Problem:
Copy out each line of the entries where the word "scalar" is present.

[Collected data entries]
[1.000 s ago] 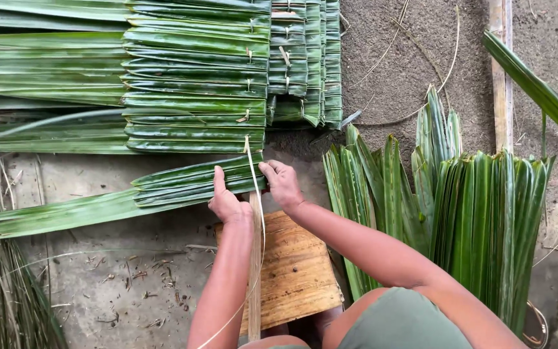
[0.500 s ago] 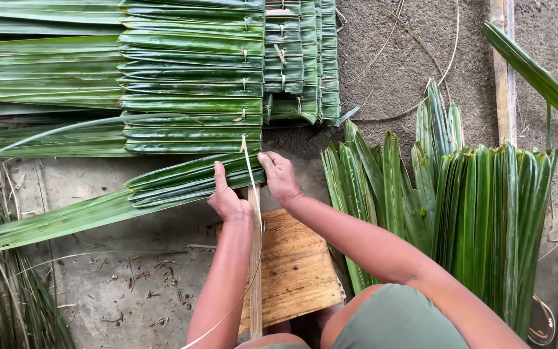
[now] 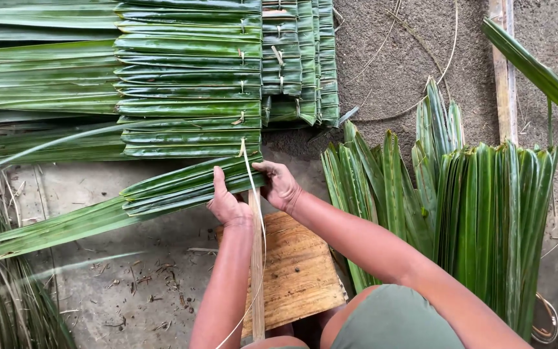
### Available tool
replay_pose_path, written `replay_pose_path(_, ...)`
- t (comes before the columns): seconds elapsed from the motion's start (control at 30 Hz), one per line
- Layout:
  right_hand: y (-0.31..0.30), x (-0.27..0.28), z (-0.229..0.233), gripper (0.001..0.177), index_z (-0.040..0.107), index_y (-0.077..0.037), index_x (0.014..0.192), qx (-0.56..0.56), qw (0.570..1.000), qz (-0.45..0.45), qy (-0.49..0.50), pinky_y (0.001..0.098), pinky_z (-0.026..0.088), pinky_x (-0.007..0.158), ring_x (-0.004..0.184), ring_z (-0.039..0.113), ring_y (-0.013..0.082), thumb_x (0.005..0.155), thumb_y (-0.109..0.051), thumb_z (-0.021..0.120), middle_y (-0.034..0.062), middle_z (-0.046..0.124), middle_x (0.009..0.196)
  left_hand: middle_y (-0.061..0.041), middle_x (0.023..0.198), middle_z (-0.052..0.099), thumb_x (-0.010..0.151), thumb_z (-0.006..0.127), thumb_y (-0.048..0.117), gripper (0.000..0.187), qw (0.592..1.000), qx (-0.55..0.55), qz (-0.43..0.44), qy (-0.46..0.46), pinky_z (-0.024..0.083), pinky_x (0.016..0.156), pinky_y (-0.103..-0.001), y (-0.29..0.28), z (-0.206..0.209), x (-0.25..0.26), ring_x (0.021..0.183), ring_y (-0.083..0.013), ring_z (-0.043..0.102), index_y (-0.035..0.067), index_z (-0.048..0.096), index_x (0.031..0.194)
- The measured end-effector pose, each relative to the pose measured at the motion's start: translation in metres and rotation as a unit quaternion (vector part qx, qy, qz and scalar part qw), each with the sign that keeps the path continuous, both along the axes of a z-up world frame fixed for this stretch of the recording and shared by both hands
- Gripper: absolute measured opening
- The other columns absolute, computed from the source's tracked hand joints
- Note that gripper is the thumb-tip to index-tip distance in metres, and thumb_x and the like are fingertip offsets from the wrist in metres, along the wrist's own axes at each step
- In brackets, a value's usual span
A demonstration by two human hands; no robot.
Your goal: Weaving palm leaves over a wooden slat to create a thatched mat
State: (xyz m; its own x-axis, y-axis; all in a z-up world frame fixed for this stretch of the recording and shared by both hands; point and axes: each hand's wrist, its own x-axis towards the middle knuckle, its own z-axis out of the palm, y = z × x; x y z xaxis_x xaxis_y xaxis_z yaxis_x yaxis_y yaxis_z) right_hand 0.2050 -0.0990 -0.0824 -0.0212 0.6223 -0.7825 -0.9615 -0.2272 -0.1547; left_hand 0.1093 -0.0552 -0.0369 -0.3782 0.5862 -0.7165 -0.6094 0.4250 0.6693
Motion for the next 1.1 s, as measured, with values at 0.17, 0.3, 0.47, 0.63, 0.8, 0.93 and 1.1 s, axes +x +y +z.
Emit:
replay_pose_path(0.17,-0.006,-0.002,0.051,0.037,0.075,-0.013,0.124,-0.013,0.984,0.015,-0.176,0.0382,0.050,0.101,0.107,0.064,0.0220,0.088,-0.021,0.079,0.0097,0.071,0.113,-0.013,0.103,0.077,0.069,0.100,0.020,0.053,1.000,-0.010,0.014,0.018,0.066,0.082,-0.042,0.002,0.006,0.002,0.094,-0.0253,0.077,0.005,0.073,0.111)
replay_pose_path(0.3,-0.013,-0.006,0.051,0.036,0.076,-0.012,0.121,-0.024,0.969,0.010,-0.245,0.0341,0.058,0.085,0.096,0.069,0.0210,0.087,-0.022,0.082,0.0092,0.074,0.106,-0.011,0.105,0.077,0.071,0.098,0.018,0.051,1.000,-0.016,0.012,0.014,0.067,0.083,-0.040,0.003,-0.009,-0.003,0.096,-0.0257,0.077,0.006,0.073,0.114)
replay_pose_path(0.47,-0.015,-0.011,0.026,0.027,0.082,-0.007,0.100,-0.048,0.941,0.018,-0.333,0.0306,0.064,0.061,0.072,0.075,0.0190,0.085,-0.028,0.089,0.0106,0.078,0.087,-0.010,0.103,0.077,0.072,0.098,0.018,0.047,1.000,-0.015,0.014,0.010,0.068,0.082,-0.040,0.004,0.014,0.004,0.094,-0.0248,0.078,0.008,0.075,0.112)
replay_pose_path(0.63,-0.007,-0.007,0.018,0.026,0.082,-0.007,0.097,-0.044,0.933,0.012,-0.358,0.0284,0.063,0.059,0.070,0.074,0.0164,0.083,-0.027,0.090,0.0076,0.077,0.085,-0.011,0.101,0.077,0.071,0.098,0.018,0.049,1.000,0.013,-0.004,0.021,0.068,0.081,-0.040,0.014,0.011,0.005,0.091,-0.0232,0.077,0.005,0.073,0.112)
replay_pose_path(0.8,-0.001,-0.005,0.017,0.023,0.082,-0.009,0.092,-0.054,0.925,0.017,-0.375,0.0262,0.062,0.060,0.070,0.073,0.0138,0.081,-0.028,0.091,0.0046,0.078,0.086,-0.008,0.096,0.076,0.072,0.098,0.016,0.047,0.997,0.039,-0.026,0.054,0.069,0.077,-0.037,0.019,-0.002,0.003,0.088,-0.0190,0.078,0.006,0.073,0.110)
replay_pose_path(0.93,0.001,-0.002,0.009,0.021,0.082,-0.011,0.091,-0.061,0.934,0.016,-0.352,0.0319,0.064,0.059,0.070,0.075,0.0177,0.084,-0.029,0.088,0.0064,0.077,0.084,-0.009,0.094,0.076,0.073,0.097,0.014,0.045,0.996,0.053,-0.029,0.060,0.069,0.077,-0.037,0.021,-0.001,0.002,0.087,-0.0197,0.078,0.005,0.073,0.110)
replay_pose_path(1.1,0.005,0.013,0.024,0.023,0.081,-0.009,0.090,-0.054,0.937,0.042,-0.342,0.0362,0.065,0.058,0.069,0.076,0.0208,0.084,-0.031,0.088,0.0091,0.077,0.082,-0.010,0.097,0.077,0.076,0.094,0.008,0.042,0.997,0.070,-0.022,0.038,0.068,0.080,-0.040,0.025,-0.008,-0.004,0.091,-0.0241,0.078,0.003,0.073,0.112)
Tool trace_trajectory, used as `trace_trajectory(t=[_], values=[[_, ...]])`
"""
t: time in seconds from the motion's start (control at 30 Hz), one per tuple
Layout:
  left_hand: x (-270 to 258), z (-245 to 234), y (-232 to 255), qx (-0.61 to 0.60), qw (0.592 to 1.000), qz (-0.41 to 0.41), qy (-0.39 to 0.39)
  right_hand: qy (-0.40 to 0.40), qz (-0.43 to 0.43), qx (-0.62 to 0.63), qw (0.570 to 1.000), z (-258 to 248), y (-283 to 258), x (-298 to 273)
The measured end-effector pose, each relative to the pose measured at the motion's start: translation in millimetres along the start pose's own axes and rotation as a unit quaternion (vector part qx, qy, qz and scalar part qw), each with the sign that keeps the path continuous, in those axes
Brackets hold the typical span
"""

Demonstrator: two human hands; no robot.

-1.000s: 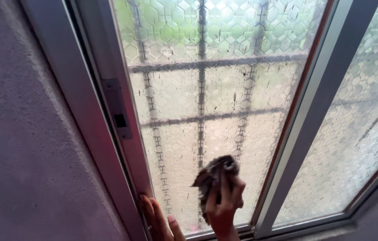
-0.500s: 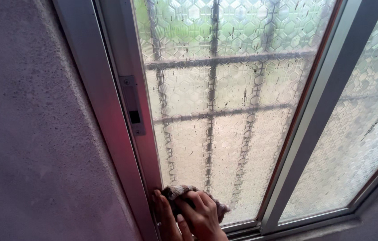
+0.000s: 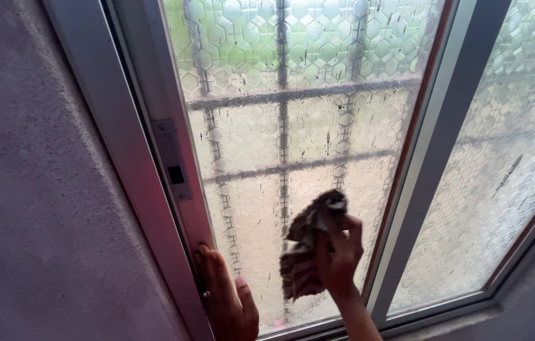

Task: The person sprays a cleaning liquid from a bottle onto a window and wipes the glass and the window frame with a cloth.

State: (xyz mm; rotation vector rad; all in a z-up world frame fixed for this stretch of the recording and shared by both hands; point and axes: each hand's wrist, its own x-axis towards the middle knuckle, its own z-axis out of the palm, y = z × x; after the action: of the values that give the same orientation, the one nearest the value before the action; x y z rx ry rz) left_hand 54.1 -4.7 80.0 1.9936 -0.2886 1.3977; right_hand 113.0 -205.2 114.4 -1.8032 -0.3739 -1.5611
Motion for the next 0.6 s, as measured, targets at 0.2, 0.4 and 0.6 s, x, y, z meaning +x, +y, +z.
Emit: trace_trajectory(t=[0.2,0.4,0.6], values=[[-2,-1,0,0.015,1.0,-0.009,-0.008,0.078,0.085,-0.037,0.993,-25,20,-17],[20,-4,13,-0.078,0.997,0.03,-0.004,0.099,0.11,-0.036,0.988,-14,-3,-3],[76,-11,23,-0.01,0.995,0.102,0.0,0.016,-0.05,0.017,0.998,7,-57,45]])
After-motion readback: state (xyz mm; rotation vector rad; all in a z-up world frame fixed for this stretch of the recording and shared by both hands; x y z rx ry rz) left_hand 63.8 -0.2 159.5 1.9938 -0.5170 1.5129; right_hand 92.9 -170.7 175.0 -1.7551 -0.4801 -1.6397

Exercise answer:
- The measured end-effector pose, each relative to the pose measured at the motion's start: translation in metres and rotation as a unit quaternion (vector part qx, qy, qz and scalar part qw), each with the sign that keeps the path continuous, both along the axes of a z-up world frame fixed for this stretch of the recording and shared by both hands
The measured end-effector pose, each relative to the pose measured at the motion's start: translation in millimetres along the start pose's own axes and rotation as a unit quaternion (vector part qx, qy, qz and scalar part qw), each with the sign that keeps the path continuous, in those axes

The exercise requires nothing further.